Go through the listing and return every line with "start" in it.

__________________________________________________

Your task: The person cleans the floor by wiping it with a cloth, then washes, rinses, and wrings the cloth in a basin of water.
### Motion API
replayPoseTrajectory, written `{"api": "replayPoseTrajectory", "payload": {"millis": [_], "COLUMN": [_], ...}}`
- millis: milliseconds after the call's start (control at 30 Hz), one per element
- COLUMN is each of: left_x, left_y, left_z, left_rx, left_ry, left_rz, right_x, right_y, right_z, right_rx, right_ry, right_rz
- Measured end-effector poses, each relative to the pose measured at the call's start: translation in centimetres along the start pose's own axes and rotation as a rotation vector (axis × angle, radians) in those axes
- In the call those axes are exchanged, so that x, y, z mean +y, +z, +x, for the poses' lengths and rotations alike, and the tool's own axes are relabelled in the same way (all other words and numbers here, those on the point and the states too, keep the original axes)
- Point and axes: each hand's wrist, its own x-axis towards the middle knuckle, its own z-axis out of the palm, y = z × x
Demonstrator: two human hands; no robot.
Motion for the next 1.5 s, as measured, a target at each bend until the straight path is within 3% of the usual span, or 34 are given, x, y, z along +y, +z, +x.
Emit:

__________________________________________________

**Exercise response**.
- millis: milliseconds after the call's start (control at 30 Hz), one per element
- Measured end-effector poses, each relative to the pose measured at the call's start: translation in centimetres along the start pose's own axes and rotation as a rotation vector (axis × angle, radians) in those axes

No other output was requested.